Thanks for the report! Any de-duplication issue you find I’ll most likely consider a bug: that part of PhotoStructure should “just work.”

Google Photos did nasty things to the metadata in many of my photos: deleting gps info, and actually rewriting exposure information, so I had to make PhotoStructure’s de-duplication handle that gracefully.

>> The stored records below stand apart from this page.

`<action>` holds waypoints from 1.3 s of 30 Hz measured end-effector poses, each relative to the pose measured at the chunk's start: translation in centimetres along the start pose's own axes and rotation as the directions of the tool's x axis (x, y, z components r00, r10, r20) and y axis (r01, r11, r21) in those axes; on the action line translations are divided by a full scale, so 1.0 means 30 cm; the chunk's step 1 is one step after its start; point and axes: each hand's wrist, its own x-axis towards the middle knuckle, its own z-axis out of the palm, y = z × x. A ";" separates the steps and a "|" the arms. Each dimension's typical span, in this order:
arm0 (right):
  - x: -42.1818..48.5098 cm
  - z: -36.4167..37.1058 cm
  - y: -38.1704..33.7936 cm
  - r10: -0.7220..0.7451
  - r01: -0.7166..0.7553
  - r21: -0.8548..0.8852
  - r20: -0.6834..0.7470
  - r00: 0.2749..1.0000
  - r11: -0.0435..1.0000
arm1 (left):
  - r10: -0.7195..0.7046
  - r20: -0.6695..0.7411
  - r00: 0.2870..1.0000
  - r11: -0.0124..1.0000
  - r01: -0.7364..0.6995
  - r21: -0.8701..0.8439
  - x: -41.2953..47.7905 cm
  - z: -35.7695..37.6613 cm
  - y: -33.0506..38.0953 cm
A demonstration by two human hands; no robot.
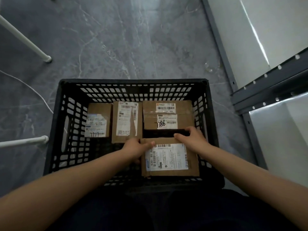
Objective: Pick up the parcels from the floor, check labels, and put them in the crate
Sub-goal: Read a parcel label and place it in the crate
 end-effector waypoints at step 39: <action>-0.140 -0.165 -0.308 -0.460 0.457 0.227 -0.043 0.887 0.860 | 0.563 -0.037 0.825 0.826 -0.563 0.024 -0.226 -0.228 0.311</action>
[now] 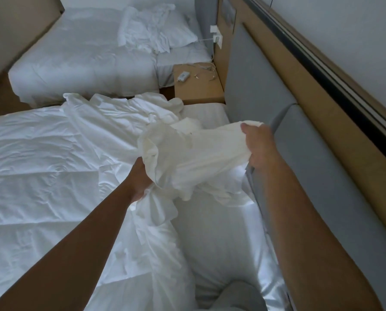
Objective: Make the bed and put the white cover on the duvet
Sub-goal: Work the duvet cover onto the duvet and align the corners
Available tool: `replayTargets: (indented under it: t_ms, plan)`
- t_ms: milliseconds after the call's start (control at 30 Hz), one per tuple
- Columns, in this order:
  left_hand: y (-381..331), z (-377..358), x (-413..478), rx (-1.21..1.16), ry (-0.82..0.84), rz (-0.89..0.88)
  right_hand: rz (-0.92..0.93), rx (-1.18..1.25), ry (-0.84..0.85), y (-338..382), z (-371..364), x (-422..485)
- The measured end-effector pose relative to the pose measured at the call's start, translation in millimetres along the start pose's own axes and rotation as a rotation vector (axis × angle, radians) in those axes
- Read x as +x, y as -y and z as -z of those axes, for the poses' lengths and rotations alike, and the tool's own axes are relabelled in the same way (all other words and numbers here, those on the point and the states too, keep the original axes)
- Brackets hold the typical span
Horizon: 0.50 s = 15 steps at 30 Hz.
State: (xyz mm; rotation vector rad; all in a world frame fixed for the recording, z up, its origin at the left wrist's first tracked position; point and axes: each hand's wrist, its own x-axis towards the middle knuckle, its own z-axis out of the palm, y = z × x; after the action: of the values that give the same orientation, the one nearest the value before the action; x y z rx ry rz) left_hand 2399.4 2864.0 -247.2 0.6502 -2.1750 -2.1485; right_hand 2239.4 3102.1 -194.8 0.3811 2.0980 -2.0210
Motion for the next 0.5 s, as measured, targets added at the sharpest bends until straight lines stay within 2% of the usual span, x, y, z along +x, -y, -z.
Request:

It looks like yours may be mucked with in different ways: if you can email me an original and a Google Takeout variation, I can take a look.

:+1:

Responded via e-mail - thanks!

The two images you shared have different captured-at times because the tags they contain have different resolutions: one has “SubSec” (millisecond) precision, the other only has to-the-second resolution:

mrm@speedy:~/Downloads/t2$ exiftool -j IMG_7140.JPG | grep 2011
  "DateTimeOriginal": "2011:07:26 16:19:10",
  "DateCreated": "2011:07:26",
  "DateTimeCreated": "2011:07:26 16:19:10+00:00",
mrm@speedy:~/Downloads/t2$ exiftool -j IMG_7140.CR2 | grep 2011
  "ModifyDate": "2011:07:26 16:19:10",
  "DateTimeOriginal": "2011:07:26 16:19:10",
  "CreateDate": "2011:07:26 16:19:10",
  "SubSecCreateDate": "2011:07:26 16:19:10.45",
  "SubSecDateTimeOriginal": "2011:07:26 16:19:10.45",
  "SubSecModifyDate": "2011:07:26 16:19:10.45",

I hadn’t thought of this case before: so I’ve updated the millis-of-precision calculator to handle this appropriately, and just updated the info tool to include this new precisionMs field:

$ ./photostructure info --filter capturedAt ~/Downloads/t2/IMG_7140.*
{
  a: {
    nativePath: '/home/mrm/Downloads/t2/IMG_7140.CR2',
    capturedAt: {
      date: ExifDateTime {
        year: 2011,
        month: 7,
        day: 26,
        hour: 16,
        minute: 19,
        second: 10,
        millisecond: 450,
        tzoffsetMinutes: undefined,
        rawValue: '2011:07:26 16:19:10.45',
        zoneName: undefined
      },
      src: 'tags:SubSecDateTimeOriginal',
      precisionMs: 10,
      localCentiseconds: 2011072616191045
    }
  },
  b: {
    nativePath: '/home/mrm/Downloads/t2/IMG_7140.JPG',
    capturedAt: {
      date: ExifDateTime {
        year: 2011,
        month: 7,
        day: 26,
        hour: 16,
        minute: 19,
        second: 10,
        millisecond: 0,
        tzoffsetMinutes: undefined,
        rawValue: '2011:07:26 16:19:10',
        zoneName: undefined
      },
      src: 'tags:DateTimeOriginal',
      precisionMs: 1000,
      localCentiseconds: 2011072616191000
    }
  }
}

I’ve also just updated the asset file comparator to respect precisionMs when comparing dates.

Before the fix:

$ ./photostructure info ~/Downloads/t2/IMG* | head
{
  fileComparison: 'These files represent different assets: captured-at 2011072616191045 != 2011072616191000',
  variant: false,
...
}

After:

$ ./photostructure info ~/Downloads/t2/IMG* | head
{
  fileComparison: 'These two files will be aggregated into a single asset.',
  variant: true,
...
}

Thanks again for reporting! This update will be in beta.10.